This use of the National Gallery once understood, the thing which happened here the day after the reading of the play will not seem incredible, though it certainly was not intended by the architect when he designed the building. Otherwise there might have been convenient arbours.
Armorel went often to the Gallery: the English girl reserves, as a rule, her study of pictures, and art generally, till she gets to Florence. Armorel, who had also studied art in Florence, found much to learn in our own neglected Gallery. Sometimes she went alone: sometimes she went with Effie, and then, being quite a learned person in the matter of pictures and their makers, she would discourse from room to room, till the day was all too short. The country visitors streamed past her in languid procession: the lovers met by appointment at her very elbow: the copyists flirted, talked scandal, wasted time, and sighed for commissions: but Armorel had not learned to watch people: she came to see the pictures: she had not begun to detach an individual from the crowd as a representative: in other words, she was not a novelist.
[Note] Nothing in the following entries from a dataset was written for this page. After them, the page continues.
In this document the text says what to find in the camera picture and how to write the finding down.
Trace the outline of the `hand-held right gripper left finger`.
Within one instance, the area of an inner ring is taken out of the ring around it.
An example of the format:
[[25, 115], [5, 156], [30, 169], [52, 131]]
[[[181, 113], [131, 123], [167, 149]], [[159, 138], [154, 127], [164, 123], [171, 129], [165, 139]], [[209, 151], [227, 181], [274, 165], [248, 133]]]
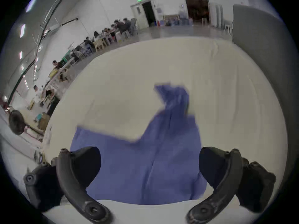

This morning she was alone. She carried a notebook and pencil, and was standing before a picture making notes. It was a wet morning: the rooms were nearly empty, and the galleries were very quiet.
She heard a manly step striding across the floor. She half turned as it approached her. Mr. Alec Feilding took off his hat.
'Mrs. Elstree told me you were here,' he said. 'I ventured to follow.'
'Yes?'
'You—you—come often, I believe?' He looked pale, and, for the first time in Armorel's recollection of him, he was nervous. 'There is, I believe, a good deal to be learned here.'
'There is, especially by those who want to paint—of course, I mean—who want to do their own paintings by themselves. Mr. Feilding, frankly, what do you want? Why do you come here in search of me?' Her face hardened: her eyes were cold and resolved. But the man was full of himself; he noted not these symptoms.